What you need to do:
What lines of the material below include the string "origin"? Copy all of them.

*** The data Section Begins ***

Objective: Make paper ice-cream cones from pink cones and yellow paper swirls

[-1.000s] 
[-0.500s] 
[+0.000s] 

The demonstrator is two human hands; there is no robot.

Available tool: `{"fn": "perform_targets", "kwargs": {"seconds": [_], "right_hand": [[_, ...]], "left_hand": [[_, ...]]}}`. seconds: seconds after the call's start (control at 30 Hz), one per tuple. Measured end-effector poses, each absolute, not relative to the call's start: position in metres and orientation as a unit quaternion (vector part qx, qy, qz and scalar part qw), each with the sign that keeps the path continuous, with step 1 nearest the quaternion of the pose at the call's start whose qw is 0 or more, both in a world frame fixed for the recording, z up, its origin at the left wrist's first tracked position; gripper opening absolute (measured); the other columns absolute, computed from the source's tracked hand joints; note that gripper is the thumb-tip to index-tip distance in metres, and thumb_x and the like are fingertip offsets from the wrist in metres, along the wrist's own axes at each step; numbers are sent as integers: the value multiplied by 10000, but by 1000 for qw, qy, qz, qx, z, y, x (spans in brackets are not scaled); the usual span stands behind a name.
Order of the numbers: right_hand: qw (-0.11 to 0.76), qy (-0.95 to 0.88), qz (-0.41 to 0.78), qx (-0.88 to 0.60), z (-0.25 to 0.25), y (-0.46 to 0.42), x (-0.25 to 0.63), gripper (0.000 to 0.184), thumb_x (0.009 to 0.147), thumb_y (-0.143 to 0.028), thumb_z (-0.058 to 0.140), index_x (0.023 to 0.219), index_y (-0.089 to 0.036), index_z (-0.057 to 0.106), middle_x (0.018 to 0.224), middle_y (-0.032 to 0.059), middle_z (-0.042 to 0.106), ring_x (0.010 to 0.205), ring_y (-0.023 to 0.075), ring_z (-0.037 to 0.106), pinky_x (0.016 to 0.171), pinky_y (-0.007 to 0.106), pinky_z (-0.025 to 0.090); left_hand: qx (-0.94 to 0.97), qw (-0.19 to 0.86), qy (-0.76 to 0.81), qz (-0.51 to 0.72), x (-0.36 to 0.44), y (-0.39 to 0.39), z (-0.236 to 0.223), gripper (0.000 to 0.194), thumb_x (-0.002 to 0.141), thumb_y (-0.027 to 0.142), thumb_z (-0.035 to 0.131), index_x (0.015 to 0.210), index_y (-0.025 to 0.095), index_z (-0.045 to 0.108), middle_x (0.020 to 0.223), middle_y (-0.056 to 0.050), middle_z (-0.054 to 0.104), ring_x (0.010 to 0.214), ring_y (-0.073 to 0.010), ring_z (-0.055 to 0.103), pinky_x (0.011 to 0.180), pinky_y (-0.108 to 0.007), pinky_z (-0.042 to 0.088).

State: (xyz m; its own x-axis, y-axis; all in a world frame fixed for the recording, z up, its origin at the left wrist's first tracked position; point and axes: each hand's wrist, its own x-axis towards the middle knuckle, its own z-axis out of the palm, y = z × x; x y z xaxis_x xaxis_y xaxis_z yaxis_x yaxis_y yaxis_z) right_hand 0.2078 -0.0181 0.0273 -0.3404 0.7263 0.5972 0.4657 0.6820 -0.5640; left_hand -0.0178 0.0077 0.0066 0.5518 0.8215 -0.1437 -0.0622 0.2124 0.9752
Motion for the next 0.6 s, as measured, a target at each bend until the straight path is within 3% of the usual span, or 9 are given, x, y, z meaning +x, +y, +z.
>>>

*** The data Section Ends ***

Written response:
Available tool: `{"fn": "perform_targets", "kwargs": {"seconds": [_], "right_hand": [[_, ...]], "left_hand": [[_, ...]]}}`. seconds: seconds after the call's start (control at 30 Hz), one per tuple. Measured end-effector poses, each absolute, not relative to the call's start: position in metres and orientation as a unit quaternion (vector part qx, qy, qz and scalar part qw), each with the sign that keeps the path continuous, with step 1 nearest the quaternion of the pose at the call's start whose qw is 0 or more, both in a world frame fixed for the recording, z up, its origin at the left wrist's first tracked position; gripper opening absolute (measured); the other columns absolute, computed from the source's tracked hand joints; note that gripper is the thumb-tip to index-tip distance in metres, and thumb_x and the like are fingertip offsets from the wrist in metres, along the wrist's own axes at each step; numbers are sent as integers: the value multiplied by 10000, but by 1000 for qw, qy, qz, qx, z, y, x (spans in brackets are not scaled); the usual span stands behind a name.
State: (xyz m; its own x-axis, y-axis; all in a world frame fixed for the recording, z up, its origin at the left wrist's first tracked position; point and axes: each hand's wrist, its own x-axis towards the middle knuckle, its own z-axis out of the palm, y = z × x; x y z xaxis_x xaxis_y xaxis_z yaxis_x yaxis_y yaxis_z) right_hand 0.2078 -0.0181 0.0273 -0.3404 0.7263 0.5972 0.4657 0.6820 -0.5640; left_hand -0.0178 0.0077 0.0066 0.5518 0.8215 -0.1437 -0.0622 0.2124 0.9752

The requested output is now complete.